Warum sind die Deutschen so gestresst, wenn sie unbeschadet und stark die Finanzkrise meisterten und stoisch die täglichen Katastrophenschlagzeilen abwettern? Um dieser Frage nachzugehen, schlüpfte Arnulf Rating in die verschiedensten Rollen. Natürlich hat jede der Figuren ihre ganz eigene Sicht auf die Dinge. Und ebenso natürlich bekommen alle ihr Fett weg, die Politiker und die Banker ganz vorneweg.

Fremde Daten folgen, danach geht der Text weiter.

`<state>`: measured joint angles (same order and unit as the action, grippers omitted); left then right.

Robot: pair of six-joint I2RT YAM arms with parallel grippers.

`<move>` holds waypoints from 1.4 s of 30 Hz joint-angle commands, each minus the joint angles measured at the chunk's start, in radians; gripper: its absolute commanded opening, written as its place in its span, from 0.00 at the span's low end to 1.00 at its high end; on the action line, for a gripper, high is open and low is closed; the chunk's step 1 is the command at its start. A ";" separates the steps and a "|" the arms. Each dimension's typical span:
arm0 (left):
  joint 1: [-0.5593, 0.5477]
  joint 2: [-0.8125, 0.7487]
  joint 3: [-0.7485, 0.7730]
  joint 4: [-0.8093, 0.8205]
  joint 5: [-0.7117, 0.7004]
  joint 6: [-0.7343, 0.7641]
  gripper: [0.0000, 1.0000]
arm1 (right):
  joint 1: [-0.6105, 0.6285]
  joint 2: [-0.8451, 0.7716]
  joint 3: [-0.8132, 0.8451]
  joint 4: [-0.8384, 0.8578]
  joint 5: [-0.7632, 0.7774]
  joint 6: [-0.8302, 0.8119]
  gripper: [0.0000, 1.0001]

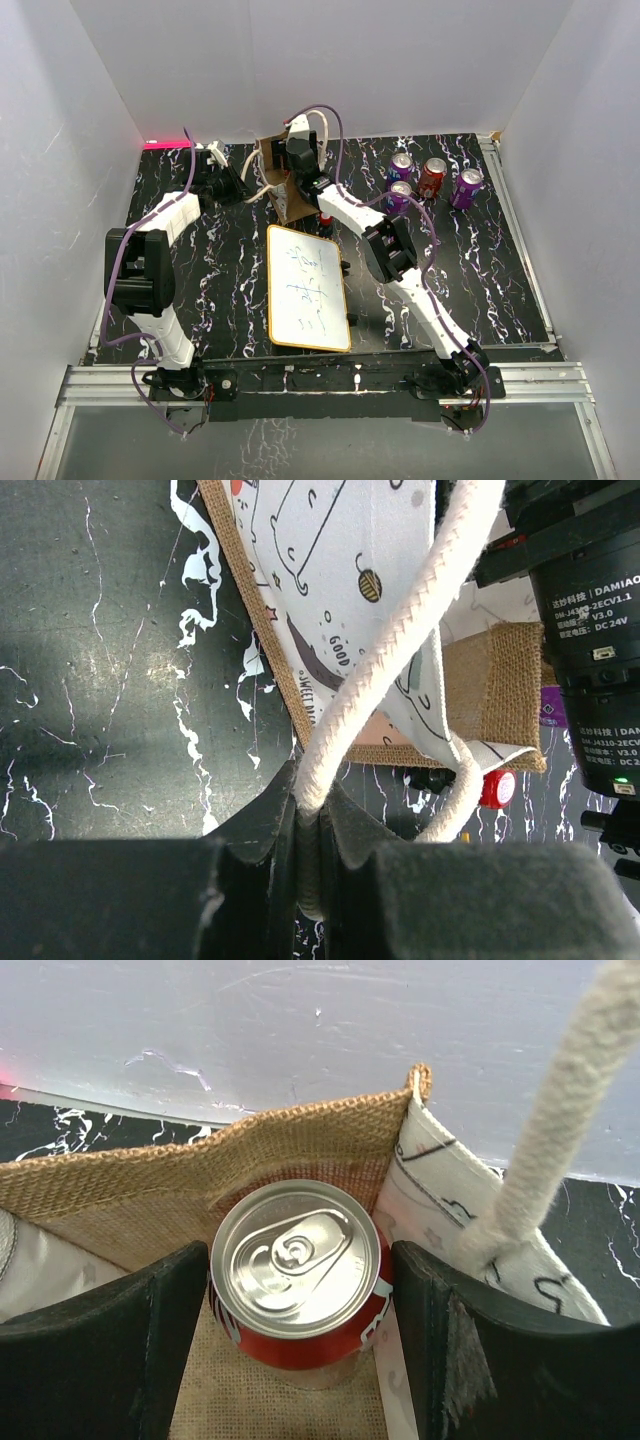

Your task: Take the beverage out of the canvas bag

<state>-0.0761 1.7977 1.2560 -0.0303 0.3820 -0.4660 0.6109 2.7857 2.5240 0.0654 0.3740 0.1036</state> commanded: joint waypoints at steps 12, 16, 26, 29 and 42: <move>0.002 -0.038 0.014 -0.002 0.016 0.001 0.00 | -0.031 0.048 0.045 0.071 -0.051 -0.034 0.31; 0.002 -0.038 0.014 -0.002 0.018 0.000 0.00 | -0.026 -0.013 0.039 0.104 -0.062 -0.025 0.16; 0.002 -0.032 0.011 0.001 0.017 0.000 0.00 | -0.026 -0.164 0.004 0.150 -0.073 0.025 0.08; 0.002 -0.030 0.008 0.001 0.012 0.000 0.00 | -0.026 -0.192 0.002 0.153 -0.072 0.022 0.08; 0.002 -0.028 0.011 -0.002 0.009 0.004 0.00 | -0.025 -0.336 -0.029 0.138 -0.109 0.036 0.08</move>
<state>-0.0757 1.7977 1.2560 -0.0269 0.3878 -0.4721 0.5953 2.6392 2.4729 0.0601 0.2775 0.1253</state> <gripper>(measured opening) 0.074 0.685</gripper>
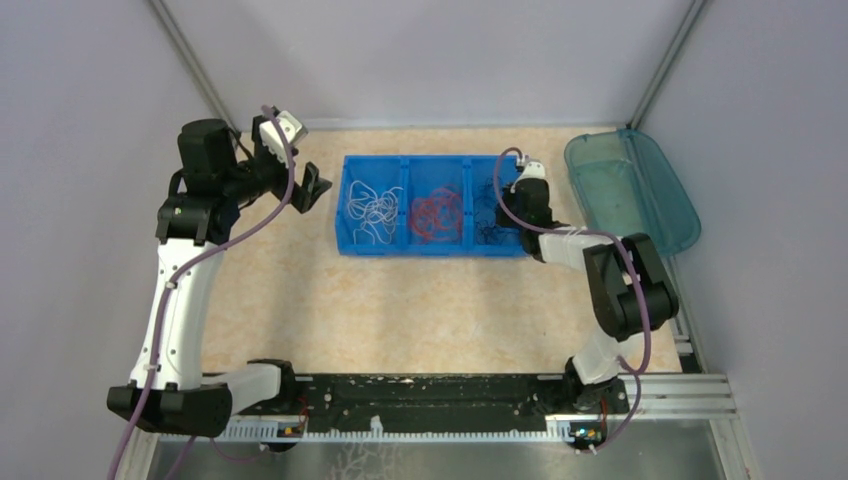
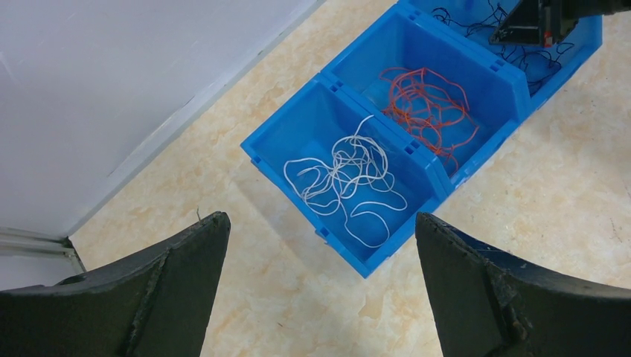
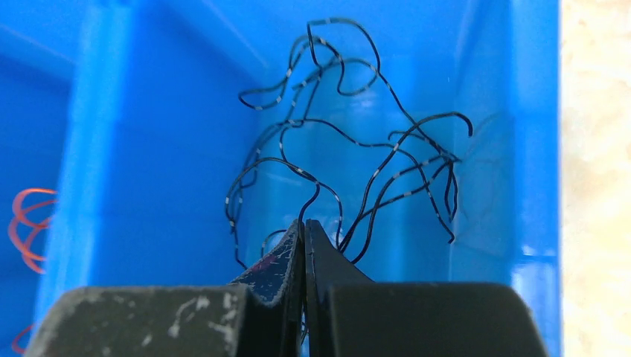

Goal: Untangle the cables
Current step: Place the cable in the bin, then reset both arms

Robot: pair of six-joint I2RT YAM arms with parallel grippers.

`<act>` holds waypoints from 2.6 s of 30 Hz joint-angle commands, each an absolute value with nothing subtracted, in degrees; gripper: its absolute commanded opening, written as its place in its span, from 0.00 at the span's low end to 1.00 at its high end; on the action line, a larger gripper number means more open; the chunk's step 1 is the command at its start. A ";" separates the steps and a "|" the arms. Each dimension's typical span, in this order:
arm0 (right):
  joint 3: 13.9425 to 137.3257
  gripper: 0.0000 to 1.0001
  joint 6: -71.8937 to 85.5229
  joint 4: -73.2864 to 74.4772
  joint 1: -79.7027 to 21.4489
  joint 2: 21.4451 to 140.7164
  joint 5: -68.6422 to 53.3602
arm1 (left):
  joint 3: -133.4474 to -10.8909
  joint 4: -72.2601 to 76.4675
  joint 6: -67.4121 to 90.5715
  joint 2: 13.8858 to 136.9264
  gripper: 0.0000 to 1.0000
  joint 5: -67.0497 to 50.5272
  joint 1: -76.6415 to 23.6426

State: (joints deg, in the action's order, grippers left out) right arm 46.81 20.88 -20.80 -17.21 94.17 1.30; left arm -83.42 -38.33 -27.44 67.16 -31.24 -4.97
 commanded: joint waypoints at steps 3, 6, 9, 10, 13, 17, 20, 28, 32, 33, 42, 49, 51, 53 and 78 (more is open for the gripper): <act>50.46 0.00 20.21 -21.46 -19.51 99.32 7.92 | -83.56 -36.58 -26.16 66.73 1.00 -30.85 -4.57; 52.01 0.05 18.03 -19.54 -20.26 100.56 9.35 | -83.50 -36.73 -25.00 67.17 1.00 -30.39 -4.49; 52.33 0.20 16.97 -18.38 -20.35 98.69 11.35 | -83.16 -36.90 -24.40 67.81 1.00 -30.19 -4.06; 52.32 0.25 16.45 -17.96 -20.35 97.41 12.00 | -82.96 -36.67 -24.17 67.80 1.00 -30.30 -3.78; 52.29 0.38 14.95 -17.35 -20.39 91.72 12.76 | -82.86 -35.89 -23.31 67.72 1.00 -30.85 -2.86; 55.50 0.48 13.18 -12.00 -20.39 86.40 11.69 | -82.61 -35.32 -22.87 67.01 1.00 -31.78 -2.27; 58.20 0.51 11.95 -6.80 -20.41 83.20 11.13 | -81.89 -34.62 -22.68 66.36 1.00 -32.14 -2.04; 56.58 0.74 10.13 -0.65 -19.95 72.71 14.82 | -79.87 -30.93 -19.71 65.71 1.00 -33.22 -0.76; 48.63 0.99 12.64 -5.06 -18.36 66.01 19.49 | -73.74 -24.95 -18.28 66.19 1.00 -32.24 1.62; 45.55 0.99 12.81 -7.91 -17.64 64.37 20.62 | -71.10 -22.81 -17.50 66.34 1.00 -32.28 2.66; 14.99 0.99 8.08 -37.91 -12.68 57.47 35.71 | -38.44 14.02 -6.91 64.97 1.00 -29.21 7.31; 9.69 0.99 11.48 -49.25 -9.84 65.59 40.26 | -19.18 49.31 -1.32 73.73 1.00 -26.66 7.25; 9.75 0.99 11.27 -52.64 -9.04 67.67 40.37 | -16.46 57.50 -1.97 78.09 1.00 -26.85 7.14; 10.77 0.99 8.98 -55.15 -8.16 70.22 39.92 | -14.80 64.18 -1.95 83.17 1.00 -26.73 7.13; 10.11 0.99 1.67 -70.60 -3.71 82.95 16.53 | -14.76 69.54 -5.33 90.24 1.00 -9.99 -0.30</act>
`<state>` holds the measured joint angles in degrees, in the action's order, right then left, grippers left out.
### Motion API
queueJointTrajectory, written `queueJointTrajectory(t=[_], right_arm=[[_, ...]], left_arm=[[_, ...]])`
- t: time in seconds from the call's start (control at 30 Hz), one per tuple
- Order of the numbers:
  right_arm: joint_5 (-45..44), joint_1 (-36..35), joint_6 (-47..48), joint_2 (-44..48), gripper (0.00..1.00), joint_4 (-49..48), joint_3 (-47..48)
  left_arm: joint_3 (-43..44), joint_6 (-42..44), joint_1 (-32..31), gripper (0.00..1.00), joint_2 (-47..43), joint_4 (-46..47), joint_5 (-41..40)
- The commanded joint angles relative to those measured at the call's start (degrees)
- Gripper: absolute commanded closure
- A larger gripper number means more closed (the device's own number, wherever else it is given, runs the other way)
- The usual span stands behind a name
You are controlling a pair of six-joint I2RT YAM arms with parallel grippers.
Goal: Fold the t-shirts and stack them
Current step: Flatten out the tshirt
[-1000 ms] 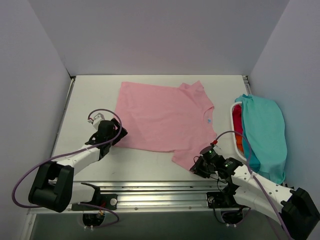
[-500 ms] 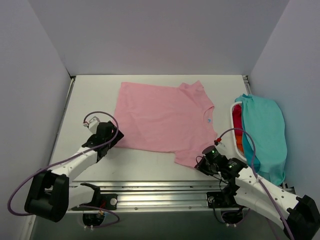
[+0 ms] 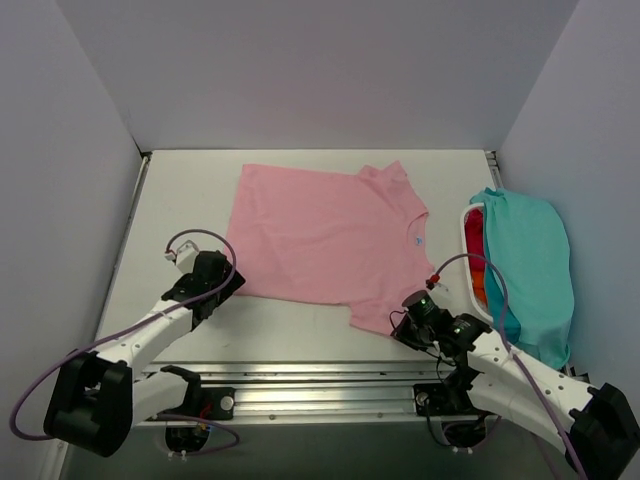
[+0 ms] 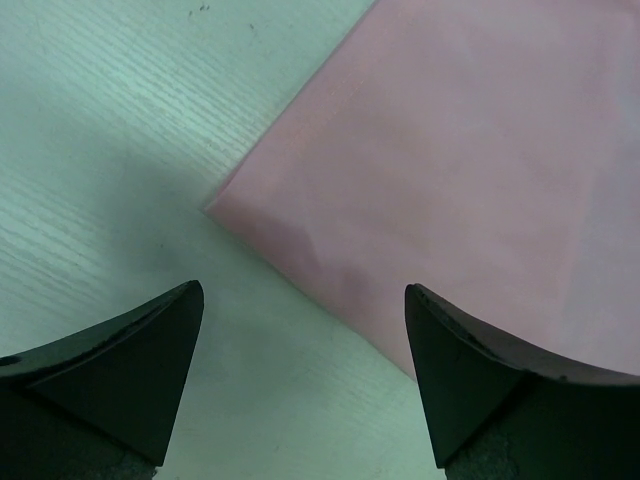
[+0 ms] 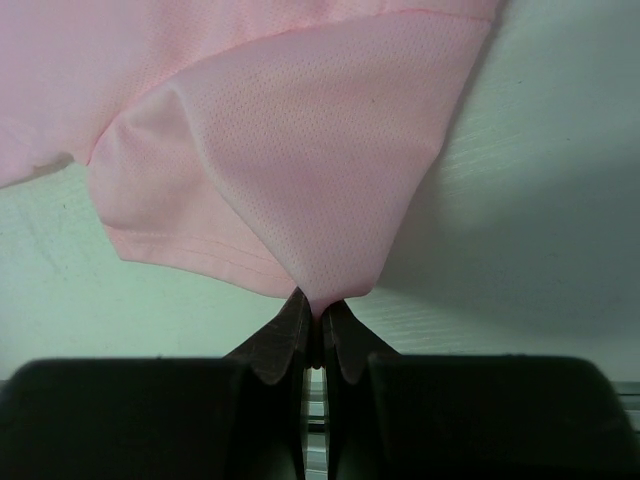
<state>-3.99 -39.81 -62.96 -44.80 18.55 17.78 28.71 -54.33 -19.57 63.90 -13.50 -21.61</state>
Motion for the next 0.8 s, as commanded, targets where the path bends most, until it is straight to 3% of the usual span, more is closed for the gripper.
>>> queueJointTrajectory(t=[0.0, 0.13, 0.4, 0.5, 0.63, 0.67, 0.73, 0.77], right_arm=[[-2.2, 0.0, 1.5, -1.0, 1.00, 0.4, 2.1], [-2.3, 0.1, 1.6, -0.7, 1.00, 0.7, 2.4], [-2.6, 0.4, 1.6, -1.0, 1.00, 1.0, 2.8], [-2.9, 0.4, 1.7, -1.2, 1.00, 1.0, 2.8], [-3.4, 0.5, 1.5, -0.8, 1.00, 1.1, 2.9], [-3.7, 0.5, 1.5, -0.6, 1.00, 1.1, 3.0], [-4.7, 0.5, 1.8, -0.3, 1.00, 1.6, 3.4], [-5.1, 0.5, 1.9, -0.1, 1.00, 1.8, 3.7]], left_arm=[[-0.4, -1.6, -0.8, 0.10, 2.9, 1.9, 0.5], [-0.8, -2.3, -1.2, 0.10, 5.4, 4.7, 0.0], [-0.3, -3.2, -1.8, 0.27, 9.4, 7.5, -3.2], [0.2, -3.0, -1.8, 0.30, 10.5, 7.9, -3.8], [0.8, -2.2, -1.8, 0.50, 12.0, 8.6, -4.3], [0.8, -2.0, -1.8, 0.66, 12.2, 8.9, -4.4], [1.0, -1.8, -1.8, 0.83, 13.0, 9.5, -4.5], [1.2, -1.5, -1.8, 0.97, 13.8, 9.5, -4.6]])
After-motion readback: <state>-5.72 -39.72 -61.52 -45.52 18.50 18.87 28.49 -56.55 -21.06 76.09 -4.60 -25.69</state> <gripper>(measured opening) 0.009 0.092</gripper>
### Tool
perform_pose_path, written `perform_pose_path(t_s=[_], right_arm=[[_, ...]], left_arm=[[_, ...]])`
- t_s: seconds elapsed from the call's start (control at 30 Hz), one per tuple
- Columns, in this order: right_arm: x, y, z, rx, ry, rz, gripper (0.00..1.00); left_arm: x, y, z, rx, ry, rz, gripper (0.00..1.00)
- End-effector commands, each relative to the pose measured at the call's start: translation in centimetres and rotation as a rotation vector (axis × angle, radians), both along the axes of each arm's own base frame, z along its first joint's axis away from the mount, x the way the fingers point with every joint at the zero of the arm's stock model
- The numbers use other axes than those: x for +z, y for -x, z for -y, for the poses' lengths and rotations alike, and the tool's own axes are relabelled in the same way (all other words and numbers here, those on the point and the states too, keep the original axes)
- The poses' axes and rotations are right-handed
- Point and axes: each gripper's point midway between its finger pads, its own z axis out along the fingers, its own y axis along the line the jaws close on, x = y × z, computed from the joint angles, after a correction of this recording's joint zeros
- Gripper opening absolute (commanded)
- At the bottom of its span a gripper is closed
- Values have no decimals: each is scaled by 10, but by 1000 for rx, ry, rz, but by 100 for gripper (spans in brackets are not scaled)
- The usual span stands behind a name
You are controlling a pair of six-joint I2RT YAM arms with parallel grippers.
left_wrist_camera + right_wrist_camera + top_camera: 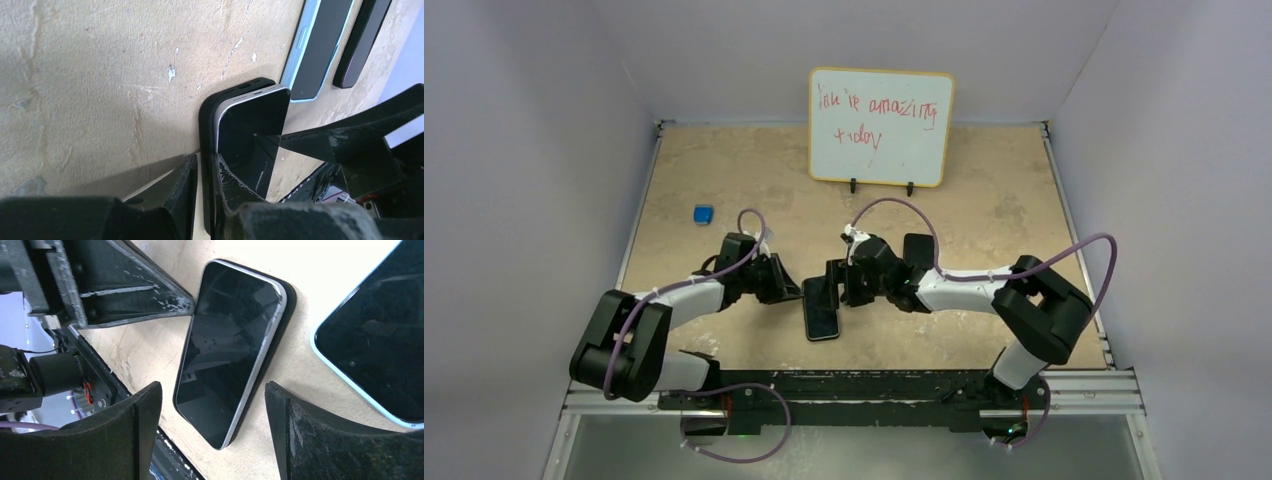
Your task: Put the phone into the phone case
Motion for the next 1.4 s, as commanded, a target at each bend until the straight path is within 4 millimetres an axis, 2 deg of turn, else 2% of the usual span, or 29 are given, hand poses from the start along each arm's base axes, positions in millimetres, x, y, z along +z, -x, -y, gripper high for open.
perform_pose_path(t_s=[0.0,0.2,0.37,0.57,0.63,0.8,0.97,1.13,1.3,1.37], right_arm=[[-1,-2,-5,-84,-94,-34,77],[-7,3,-7,-89,-98,-50,78],[2,12,-20,-50,-200,-82,79],[18,10,-28,-80,-324,-94,78],[15,6,-26,-108,-289,-94,79],[-9,-6,-8,-227,-169,-83,80],[-24,10,-21,-179,-149,-123,84],[-3,15,-36,-126,-262,-130,85],[42,18,-50,-64,-488,-123,83],[54,18,-54,-26,-513,-91,82]], left_arm=[[-8,7,-10,5,-63,-21,17],[0,12,-3,-5,-7,-8,25],[-1,11,0,-10,13,-14,35],[-10,17,0,-7,23,-39,36],[-11,18,-1,-9,16,-43,34],[-9,11,-12,-13,-86,-38,29],[-11,18,-6,-27,-36,-60,26],[-14,14,-15,-46,-116,-66,23],[-14,17,-4,-41,-44,-106,13],[-6,13,8,-47,49,-73,12]])
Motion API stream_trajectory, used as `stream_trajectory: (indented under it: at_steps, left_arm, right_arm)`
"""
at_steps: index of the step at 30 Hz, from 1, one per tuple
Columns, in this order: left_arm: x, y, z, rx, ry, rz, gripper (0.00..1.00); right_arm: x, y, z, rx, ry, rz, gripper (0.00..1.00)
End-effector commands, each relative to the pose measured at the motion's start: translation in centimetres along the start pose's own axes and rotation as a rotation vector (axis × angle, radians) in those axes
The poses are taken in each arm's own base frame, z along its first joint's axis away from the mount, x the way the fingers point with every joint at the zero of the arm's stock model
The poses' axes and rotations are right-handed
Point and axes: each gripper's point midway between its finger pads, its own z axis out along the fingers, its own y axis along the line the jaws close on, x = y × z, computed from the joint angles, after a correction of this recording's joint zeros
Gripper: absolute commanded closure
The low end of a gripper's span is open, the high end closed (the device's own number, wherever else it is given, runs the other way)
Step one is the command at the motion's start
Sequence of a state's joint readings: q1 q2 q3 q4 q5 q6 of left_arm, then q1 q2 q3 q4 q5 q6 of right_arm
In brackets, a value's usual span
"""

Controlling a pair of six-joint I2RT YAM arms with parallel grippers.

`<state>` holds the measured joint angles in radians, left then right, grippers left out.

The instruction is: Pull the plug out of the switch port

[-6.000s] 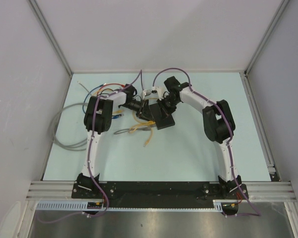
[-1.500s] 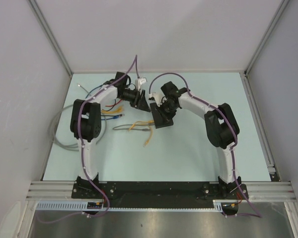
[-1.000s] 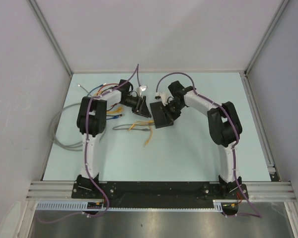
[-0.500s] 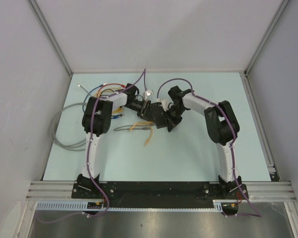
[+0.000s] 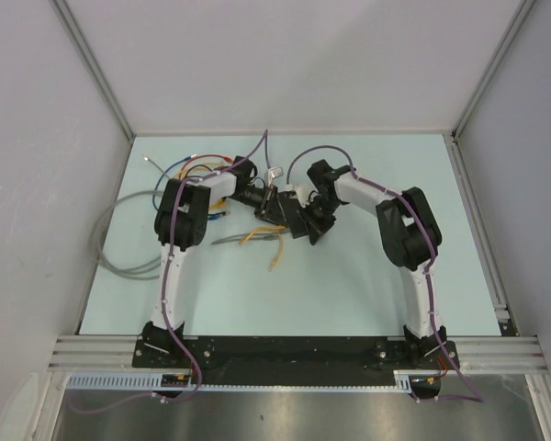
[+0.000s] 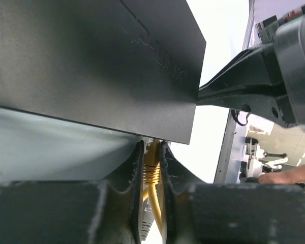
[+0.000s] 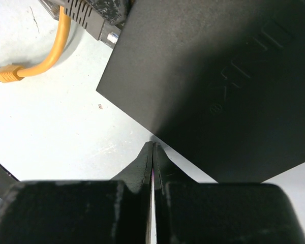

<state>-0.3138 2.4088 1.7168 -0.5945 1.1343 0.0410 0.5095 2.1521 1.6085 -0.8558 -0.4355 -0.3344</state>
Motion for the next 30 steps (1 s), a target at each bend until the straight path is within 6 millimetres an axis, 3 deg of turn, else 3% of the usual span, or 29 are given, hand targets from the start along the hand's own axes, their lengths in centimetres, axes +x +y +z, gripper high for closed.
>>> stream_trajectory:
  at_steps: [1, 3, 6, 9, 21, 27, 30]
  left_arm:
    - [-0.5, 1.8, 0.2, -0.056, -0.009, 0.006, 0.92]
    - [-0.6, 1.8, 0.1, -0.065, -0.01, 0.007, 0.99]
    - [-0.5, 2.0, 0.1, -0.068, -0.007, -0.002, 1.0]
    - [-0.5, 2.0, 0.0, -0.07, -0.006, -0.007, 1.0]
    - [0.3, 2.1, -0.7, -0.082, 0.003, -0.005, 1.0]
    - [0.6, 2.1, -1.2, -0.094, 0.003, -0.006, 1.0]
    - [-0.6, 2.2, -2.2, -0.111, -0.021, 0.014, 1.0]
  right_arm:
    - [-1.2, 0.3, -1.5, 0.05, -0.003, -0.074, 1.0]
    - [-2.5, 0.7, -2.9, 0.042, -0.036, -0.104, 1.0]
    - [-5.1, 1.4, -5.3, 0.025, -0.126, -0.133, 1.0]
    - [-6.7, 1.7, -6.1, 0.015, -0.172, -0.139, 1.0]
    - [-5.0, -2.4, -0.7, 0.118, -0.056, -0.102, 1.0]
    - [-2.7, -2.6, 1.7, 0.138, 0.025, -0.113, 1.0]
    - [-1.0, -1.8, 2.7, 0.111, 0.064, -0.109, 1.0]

Rating: „In Schleswig-Holstein musste ein Politiker wegen Liebe zurücktreten, während die Schweine der HSH-Nordbank bleiben durften. Und die Kerle halten sich immer noch für den Nabel der Welt.“ Mit irrwitzigen Wortkaskaden feuert Arnulf Rating seine Boshaftigkeiten ins Publikum. Die Zuschauer können mit dem Lachen gar nicht so schnell nachkommen. Und sie bejubeln Ratings Frage, wie eigentlich solch eine „Regierungsgurkentruppe“ mit der Katastrophenflut ohne Stresstest klar kommt.

Nach zwei Stunden verbalem Feuerwerk wird klar: Arnulf Rating legt nicht einfach die Finger in nationale Wunden. Er feilt sich vorher die Fingernägel spitz – ganz ohne Stress.